This might help you to get to the bottom of it ... there were changes to SMB mounting with 10.6

10.6: Force the sytem to use ._ resource forks in SMB mounts - Mac OS X Hints


----------



## andreww (Nov 20, 2002)

Thanks mate!

Can someone clarify exactly what I have to do in terminal to make this work?


It turns out to be related to the 'NTFS Streams' feature of SMB mounts, so if we disable those, then all is well. To do this globally (per machine), we need to create /etc/nsmb.conf, or add the streams line below to the [default] section if the file already exists:

#######
[default]
streams=no
#######

I used Terminal to make this change: sudo vi /etc/nsmb.conf.


----------



## andreww (Nov 20, 2002)

So here's what I did, as the Terminal directions were incomplete.

1. Used Cocktail to enable invisible files.

2. In Finder, navigated to ~/Etc

3. Located the file smb.conf and forced it to open with Text Edit

4. Replaced everything in that file with the following;

#######
[default]
streams=no
#######

5. Saved As nsmb.conf to the desktop

6. In finder, copied the nsmb.conf file in to ~/Etc

7. Restarted.


That worked great on my MBP, and server directories looked as they should once again!
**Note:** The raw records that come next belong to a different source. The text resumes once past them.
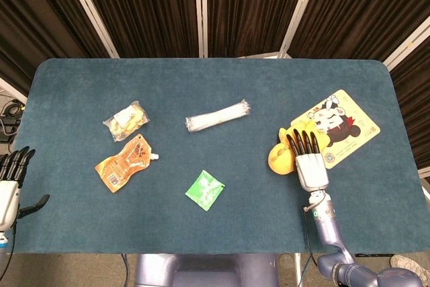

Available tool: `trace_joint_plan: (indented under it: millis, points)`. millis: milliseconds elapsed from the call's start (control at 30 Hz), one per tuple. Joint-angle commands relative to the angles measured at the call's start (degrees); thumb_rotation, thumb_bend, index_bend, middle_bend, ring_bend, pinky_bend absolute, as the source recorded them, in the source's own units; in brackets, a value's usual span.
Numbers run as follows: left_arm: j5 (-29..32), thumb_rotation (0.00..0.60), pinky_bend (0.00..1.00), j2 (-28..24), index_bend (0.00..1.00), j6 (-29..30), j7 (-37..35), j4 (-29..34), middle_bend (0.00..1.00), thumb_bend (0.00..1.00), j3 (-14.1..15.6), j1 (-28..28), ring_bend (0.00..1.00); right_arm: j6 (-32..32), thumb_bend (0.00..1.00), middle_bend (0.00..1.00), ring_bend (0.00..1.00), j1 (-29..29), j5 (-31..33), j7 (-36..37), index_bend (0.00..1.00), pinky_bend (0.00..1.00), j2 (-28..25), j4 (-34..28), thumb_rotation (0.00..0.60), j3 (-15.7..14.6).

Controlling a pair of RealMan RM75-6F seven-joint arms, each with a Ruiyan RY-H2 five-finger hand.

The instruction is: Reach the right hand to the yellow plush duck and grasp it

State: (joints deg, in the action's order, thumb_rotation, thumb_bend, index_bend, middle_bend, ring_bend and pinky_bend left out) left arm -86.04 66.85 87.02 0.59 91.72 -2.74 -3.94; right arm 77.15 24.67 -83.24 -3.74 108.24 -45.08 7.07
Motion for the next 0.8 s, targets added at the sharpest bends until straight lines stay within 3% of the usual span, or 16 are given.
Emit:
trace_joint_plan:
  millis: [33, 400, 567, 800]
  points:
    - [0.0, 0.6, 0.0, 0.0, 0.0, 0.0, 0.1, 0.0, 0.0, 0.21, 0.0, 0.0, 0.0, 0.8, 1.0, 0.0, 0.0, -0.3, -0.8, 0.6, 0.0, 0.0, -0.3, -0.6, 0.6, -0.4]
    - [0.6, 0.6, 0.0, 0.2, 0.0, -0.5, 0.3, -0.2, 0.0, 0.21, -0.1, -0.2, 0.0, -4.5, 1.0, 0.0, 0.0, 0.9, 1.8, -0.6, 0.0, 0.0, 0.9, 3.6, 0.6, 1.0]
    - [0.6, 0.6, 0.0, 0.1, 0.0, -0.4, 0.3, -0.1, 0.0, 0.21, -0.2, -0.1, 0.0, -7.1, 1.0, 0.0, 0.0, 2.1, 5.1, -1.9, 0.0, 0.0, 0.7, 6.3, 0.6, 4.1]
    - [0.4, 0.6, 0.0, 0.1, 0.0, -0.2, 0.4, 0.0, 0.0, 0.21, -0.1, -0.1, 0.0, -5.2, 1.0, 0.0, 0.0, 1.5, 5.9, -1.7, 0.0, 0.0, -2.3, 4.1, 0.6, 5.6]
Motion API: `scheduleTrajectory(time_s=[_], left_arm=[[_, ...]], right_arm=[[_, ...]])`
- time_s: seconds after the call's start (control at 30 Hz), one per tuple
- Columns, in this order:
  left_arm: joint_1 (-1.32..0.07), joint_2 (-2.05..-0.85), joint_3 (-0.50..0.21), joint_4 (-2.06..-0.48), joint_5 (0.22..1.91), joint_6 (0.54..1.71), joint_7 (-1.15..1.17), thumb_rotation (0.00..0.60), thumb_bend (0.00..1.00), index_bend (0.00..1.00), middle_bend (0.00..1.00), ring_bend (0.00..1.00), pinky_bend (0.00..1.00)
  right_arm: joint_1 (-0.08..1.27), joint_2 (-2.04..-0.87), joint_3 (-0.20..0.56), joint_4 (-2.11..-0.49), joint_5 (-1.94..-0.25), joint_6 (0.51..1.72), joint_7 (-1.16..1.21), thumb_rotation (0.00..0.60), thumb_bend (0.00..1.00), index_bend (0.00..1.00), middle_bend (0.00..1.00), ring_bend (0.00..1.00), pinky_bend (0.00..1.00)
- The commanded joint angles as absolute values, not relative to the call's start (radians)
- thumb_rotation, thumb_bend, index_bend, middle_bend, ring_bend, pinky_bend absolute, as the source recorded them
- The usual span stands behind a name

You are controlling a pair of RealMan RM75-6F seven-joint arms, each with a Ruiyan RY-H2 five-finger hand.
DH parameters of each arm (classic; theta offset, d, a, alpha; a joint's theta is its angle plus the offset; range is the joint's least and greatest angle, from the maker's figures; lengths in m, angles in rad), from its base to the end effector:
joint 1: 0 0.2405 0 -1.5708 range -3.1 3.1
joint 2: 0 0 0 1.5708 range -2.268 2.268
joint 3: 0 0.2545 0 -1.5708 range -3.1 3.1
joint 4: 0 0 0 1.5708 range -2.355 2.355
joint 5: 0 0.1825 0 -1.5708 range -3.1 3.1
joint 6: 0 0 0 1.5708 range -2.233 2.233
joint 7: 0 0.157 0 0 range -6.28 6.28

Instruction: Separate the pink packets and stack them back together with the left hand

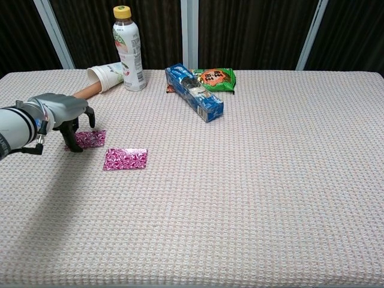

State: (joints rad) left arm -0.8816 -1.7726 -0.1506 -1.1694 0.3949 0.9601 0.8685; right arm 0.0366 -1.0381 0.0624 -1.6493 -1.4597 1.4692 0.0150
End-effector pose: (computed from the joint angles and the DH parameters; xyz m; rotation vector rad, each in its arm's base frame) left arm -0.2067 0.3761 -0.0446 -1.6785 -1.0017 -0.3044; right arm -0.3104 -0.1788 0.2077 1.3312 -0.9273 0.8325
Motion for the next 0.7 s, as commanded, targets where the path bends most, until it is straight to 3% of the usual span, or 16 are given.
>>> scheduleTrajectory(time_s=[0.03, 0.7], left_arm=[[-0.88, -1.774, -0.148, -1.165, 0.397, 0.954, 0.872, 0.6, 0.26, 0.36, 0.9, 0.87, 0.91], [-0.875, -1.781, -0.174, -1.141, 0.417, 0.939, 0.862, 0.6, 0.26, 0.48, 0.9, 0.87, 0.91]], right_arm=[[0.037, -1.038, 0.062, -1.65, -1.459, 1.468, 0.014, 0.441, 0.09, 0.09, 0.06, 0.0, 0.0], [0.034, -1.036, 0.063, -1.655, -1.458, 1.474, 0.013, 0.442, 0.09, 0.09, 0.06, 0.0, 0.0]])
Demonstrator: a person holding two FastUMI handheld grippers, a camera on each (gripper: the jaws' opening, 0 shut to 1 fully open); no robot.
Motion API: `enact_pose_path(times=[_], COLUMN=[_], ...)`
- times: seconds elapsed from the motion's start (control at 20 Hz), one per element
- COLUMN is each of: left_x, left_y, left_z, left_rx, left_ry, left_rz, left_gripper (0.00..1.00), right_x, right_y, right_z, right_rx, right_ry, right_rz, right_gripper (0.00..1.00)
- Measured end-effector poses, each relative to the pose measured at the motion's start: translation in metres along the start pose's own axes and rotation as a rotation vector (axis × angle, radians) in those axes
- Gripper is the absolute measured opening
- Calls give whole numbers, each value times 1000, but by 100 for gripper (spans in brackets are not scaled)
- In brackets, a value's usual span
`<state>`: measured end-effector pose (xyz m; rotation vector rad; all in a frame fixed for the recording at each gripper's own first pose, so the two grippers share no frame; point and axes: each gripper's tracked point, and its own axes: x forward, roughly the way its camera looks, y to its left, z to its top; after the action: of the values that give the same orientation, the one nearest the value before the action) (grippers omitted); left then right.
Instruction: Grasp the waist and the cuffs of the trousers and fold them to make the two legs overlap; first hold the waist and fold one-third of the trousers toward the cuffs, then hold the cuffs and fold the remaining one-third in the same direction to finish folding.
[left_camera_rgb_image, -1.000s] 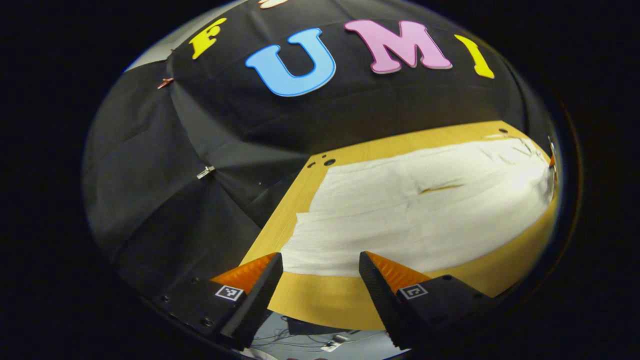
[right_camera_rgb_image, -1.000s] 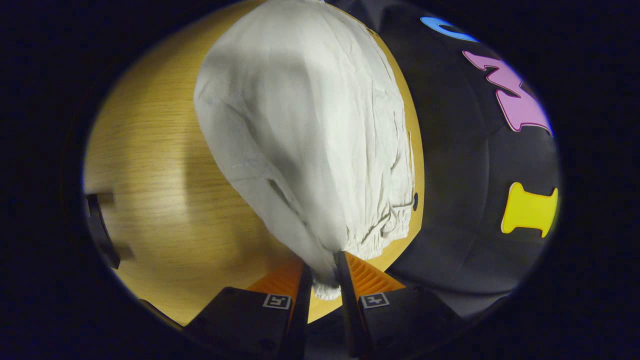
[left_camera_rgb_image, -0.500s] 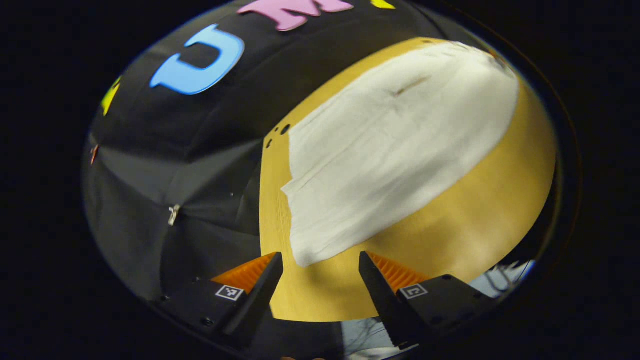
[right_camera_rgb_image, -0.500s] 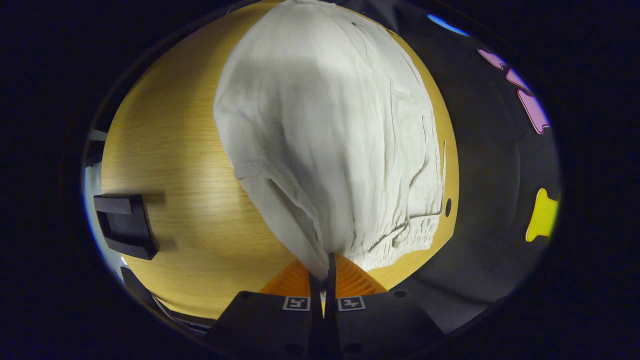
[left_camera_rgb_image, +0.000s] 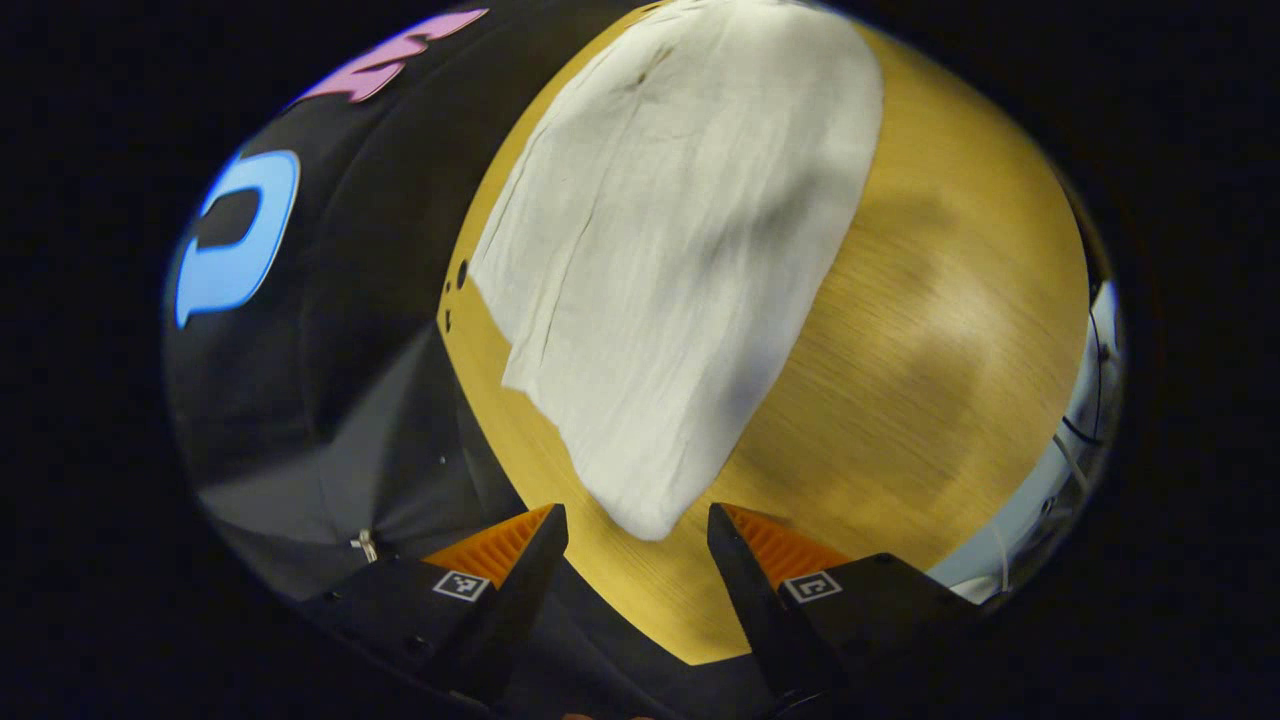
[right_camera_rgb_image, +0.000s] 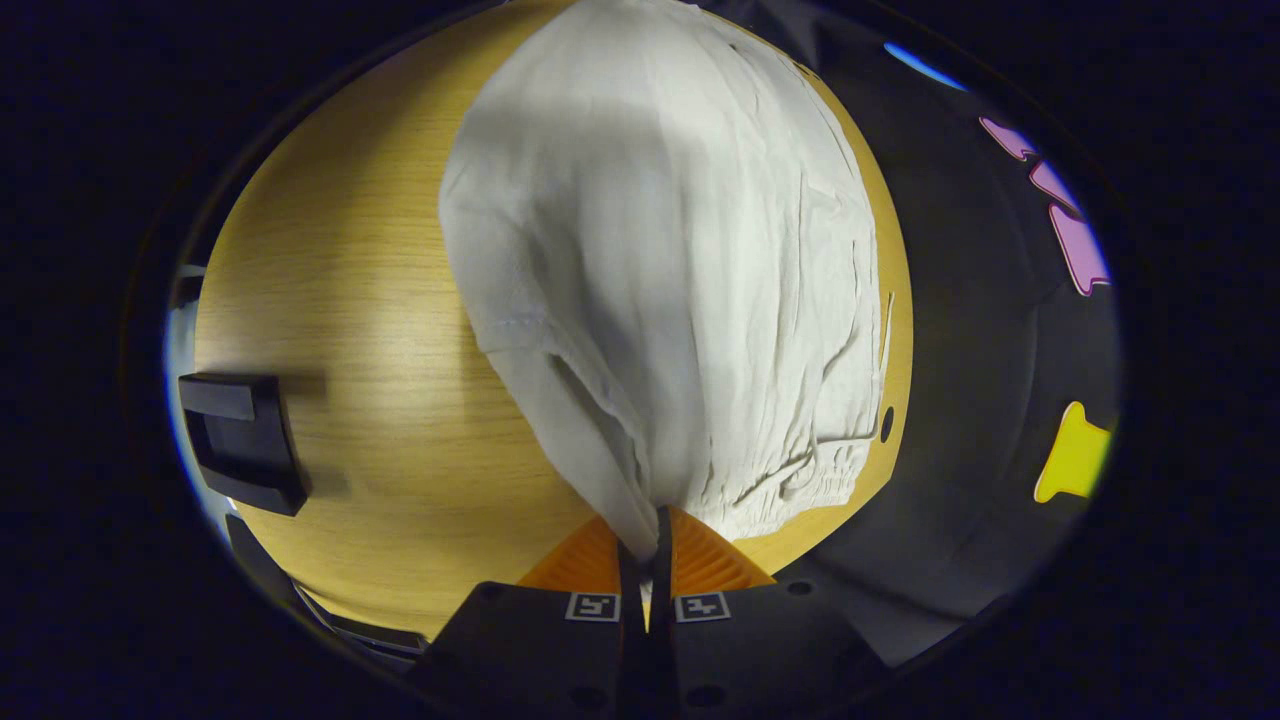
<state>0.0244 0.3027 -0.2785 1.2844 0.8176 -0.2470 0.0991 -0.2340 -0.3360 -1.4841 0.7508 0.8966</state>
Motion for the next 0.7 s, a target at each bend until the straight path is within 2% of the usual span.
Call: enact_pose_path(times=[0.1, 0.2, 0.25, 0.35, 0.4, 0.5, 0.6, 0.65, 0.7], left_x=[13, 19, 25, 30, 33, 35, 33, 35, 36], left_y=[8, 11, 16, 20, 19, 15, 11, 10, 9], left_z=[9, 16, 22, 28, 30, 29, 29, 28, 27], left_rx=[90, 130, 146, 157, 167, 190, 190, 180, 167], left_ry=[-20, -10, -10, -4, -6, -2, -1, 3, 3], left_rz=[-54, -98, -106, -121, -133, -168, -183, -178, -168], left_gripper=[88, 78, 66, 56, 56, 47, 31, 20, 15], right_x=[0, 0, 0, -1, 1, 0, 0, 1, 0], right_y=[-1, -1, -1, -1, -1, -1, -2, -3, -3], right_z=[0, 0, 0, 0, 0, 1, 0, -1, -1], right_rx=[4, 3, 1, -1, -3, 1, 3, 2, 1], right_ry=[8, 13, 15, 19, 20, 21, 26, 28, 29], right_rz=[2, 1, 0, -2, -2, -2, -5, -7, -9], right_gripper=[5, 5, 5, 5, 5, 5, 5, 5, 5])
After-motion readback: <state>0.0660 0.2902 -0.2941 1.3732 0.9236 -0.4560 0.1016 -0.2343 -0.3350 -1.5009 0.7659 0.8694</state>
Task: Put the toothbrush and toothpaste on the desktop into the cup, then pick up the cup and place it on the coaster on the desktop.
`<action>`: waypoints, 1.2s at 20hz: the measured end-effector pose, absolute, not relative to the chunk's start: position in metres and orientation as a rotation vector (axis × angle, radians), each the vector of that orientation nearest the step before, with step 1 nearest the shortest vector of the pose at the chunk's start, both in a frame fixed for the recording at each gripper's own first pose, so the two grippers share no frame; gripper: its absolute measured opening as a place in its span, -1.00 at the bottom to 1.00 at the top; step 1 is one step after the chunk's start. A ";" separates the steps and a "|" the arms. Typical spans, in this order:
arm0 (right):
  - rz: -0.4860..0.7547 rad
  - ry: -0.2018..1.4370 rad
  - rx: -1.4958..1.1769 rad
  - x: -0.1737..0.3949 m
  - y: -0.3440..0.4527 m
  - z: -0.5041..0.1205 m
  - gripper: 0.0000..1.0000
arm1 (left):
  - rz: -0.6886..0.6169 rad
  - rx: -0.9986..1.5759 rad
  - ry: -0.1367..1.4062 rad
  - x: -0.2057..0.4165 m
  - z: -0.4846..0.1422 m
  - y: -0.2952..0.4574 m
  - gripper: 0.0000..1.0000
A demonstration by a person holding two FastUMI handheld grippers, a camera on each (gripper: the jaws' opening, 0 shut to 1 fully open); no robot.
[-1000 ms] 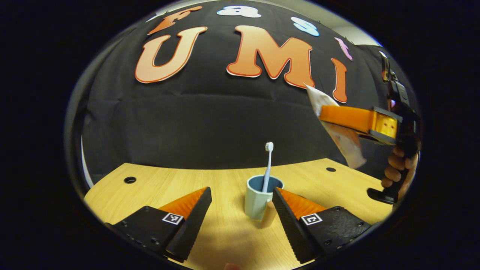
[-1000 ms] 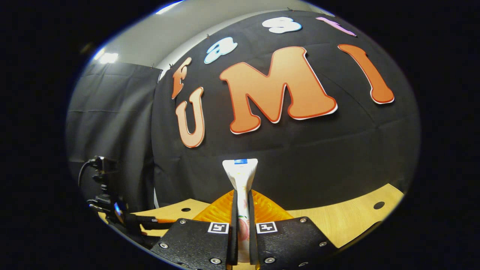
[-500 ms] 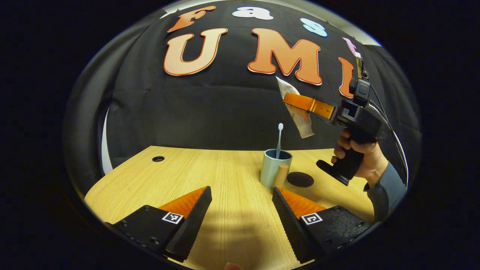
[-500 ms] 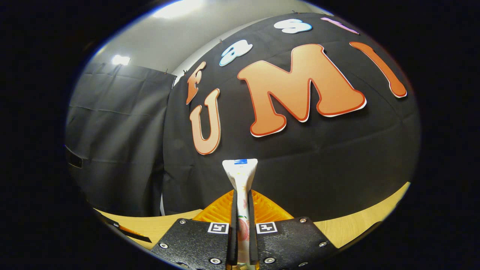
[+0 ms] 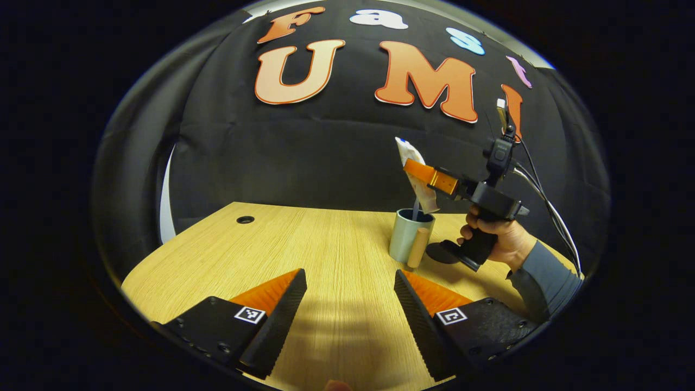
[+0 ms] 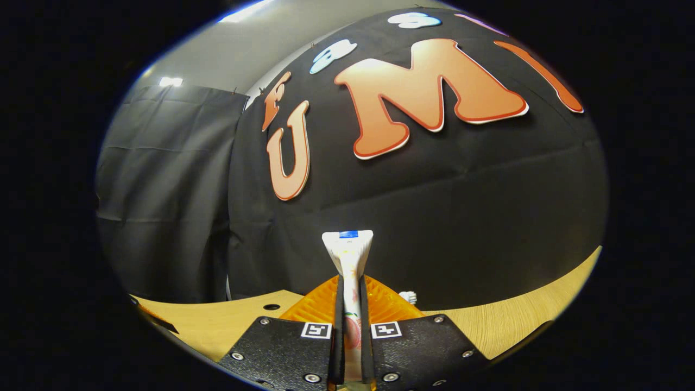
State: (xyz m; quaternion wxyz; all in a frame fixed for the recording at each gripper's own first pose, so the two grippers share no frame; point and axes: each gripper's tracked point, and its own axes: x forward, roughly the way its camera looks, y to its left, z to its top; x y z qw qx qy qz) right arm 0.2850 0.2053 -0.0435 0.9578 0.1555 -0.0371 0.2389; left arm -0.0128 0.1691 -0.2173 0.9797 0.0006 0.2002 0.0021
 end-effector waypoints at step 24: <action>0.440 -0.012 0.110 0.158 0.103 -0.001 0.52 | -0.047 0.026 0.322 0.021 -0.180 0.103 0.95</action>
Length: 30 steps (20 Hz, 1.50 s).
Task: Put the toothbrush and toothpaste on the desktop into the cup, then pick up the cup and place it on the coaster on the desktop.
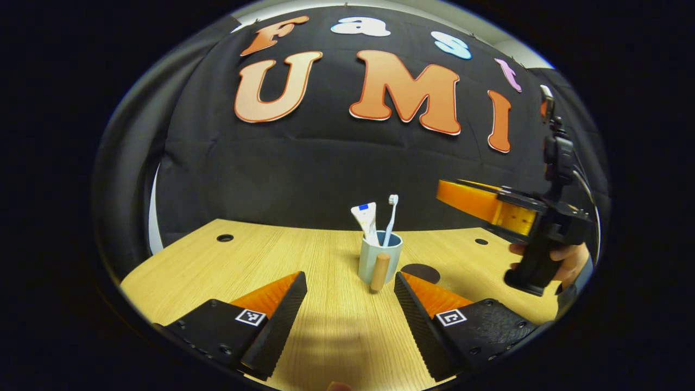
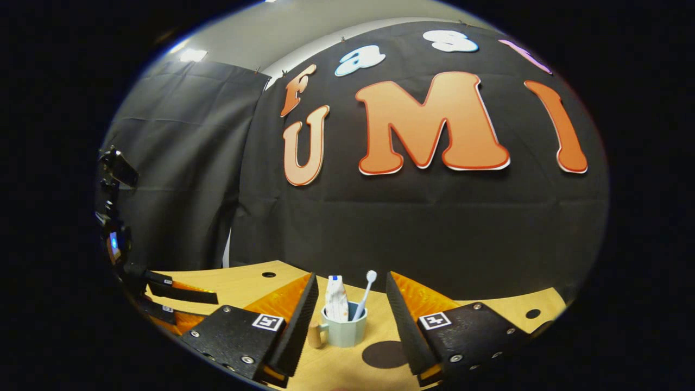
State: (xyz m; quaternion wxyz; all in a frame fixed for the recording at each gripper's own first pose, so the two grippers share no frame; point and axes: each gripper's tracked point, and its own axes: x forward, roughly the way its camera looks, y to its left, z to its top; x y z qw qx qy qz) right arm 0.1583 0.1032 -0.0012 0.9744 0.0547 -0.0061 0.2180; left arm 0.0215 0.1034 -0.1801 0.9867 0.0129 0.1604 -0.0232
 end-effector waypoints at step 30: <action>0.227 0.056 -0.011 -0.023 -0.081 -0.039 0.98 | -0.154 0.116 1.082 0.136 -0.291 0.038 0.89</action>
Funny thing is that when I tried the same thing on my Mac Pro, I couldn't get it to work. When I had saved the file on my MBP from Text Edit, there was a warning about the selected file format. On my Mac Pro, there was no such warning and the files icon was different (text icon instead of a plain white icon). The info panel showed the file to actually be named nsmb.conf.txt even though I'd specified the extension I wanted. Anyway, I didn't feel like troubleshooting yet another issue so I simply used the file that I had created on my MBP for the remaining two machines.

I've got the font problem solved by abandoning Suitcase altogether. I needed to download and install all new Xerox drivers for our printers as both of those stopped working. So aside from a couple of minor issues I'm good to go. As for installing SL on the remaining 20 machines? Don't think thats going to happen anytime soon


----------



## chas_m (Dec 2, 2007)

andreww said:


> -magic mouse works like crap in indesign


I too have noticed this and I'm unsure how to get around it. I suppose there's a way to disable MM's features on a per-application basis, but I'm too lazy to find it just now.

Other than that, I love the Magic Mouse.


----------



## wonderings (Jun 10, 2003)

chas_m said:


> I too have noticed this and I'm unsure how to get around it. I suppose there's a way to disable MM's features on a per-application basis, but I'm too lazy to find it just now.
> 
> Other than that, I love the Magic Mouse.


What issues are you having with the Magic Mouse and Indesign? I use Indesign most of the day and use a Magic Mouse and dont have any issues, well none that I notice. Worked fine in CS4 and have had no issues in CS5 either.


----------